Exercise data:
○ ○ ○ ○ ○

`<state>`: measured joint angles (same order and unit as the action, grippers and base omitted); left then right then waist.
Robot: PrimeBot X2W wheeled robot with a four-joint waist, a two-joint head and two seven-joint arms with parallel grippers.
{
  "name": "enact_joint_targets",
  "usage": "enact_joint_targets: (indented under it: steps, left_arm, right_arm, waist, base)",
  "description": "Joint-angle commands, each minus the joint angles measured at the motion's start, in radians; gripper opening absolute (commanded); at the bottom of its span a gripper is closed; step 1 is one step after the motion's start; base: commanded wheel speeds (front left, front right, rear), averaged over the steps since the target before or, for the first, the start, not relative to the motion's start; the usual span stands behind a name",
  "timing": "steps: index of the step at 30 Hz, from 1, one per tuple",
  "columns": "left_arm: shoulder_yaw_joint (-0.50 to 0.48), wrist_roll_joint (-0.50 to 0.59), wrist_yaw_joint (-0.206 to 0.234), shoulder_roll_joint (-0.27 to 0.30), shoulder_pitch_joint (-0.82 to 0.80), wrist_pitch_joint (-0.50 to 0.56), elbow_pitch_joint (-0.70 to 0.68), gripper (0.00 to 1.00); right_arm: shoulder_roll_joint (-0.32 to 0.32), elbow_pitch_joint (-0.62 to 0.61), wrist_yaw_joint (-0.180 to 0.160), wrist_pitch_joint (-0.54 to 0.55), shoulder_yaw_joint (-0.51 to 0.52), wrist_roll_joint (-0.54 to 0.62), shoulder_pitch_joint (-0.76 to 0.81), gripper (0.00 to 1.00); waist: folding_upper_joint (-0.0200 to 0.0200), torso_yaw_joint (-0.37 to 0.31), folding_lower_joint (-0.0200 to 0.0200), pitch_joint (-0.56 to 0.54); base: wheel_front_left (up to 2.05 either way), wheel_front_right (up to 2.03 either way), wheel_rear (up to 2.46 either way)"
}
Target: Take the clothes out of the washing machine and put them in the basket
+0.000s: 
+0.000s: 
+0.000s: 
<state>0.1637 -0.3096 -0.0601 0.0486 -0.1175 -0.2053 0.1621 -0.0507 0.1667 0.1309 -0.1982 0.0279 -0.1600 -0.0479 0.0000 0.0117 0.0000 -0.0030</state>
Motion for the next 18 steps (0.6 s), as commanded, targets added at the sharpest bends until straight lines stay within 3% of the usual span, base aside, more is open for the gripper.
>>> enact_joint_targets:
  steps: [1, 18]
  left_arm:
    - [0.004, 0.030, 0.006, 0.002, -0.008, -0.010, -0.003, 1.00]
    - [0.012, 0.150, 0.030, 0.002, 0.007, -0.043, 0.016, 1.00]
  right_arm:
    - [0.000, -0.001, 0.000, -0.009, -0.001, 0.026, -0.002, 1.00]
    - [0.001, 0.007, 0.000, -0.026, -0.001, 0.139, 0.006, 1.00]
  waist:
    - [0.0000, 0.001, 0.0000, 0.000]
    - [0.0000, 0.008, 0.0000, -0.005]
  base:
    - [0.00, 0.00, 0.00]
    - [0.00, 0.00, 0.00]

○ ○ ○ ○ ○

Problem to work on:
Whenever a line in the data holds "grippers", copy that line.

Final answer:
`<state>`: measured joint angles (same order and unit as the action, grippers and base omitted); left then right then waist.
Robot: PrimeBot X2W wheeled robot with a four-joint waist, a two-joint head and two seven-joint arms with parallel grippers.

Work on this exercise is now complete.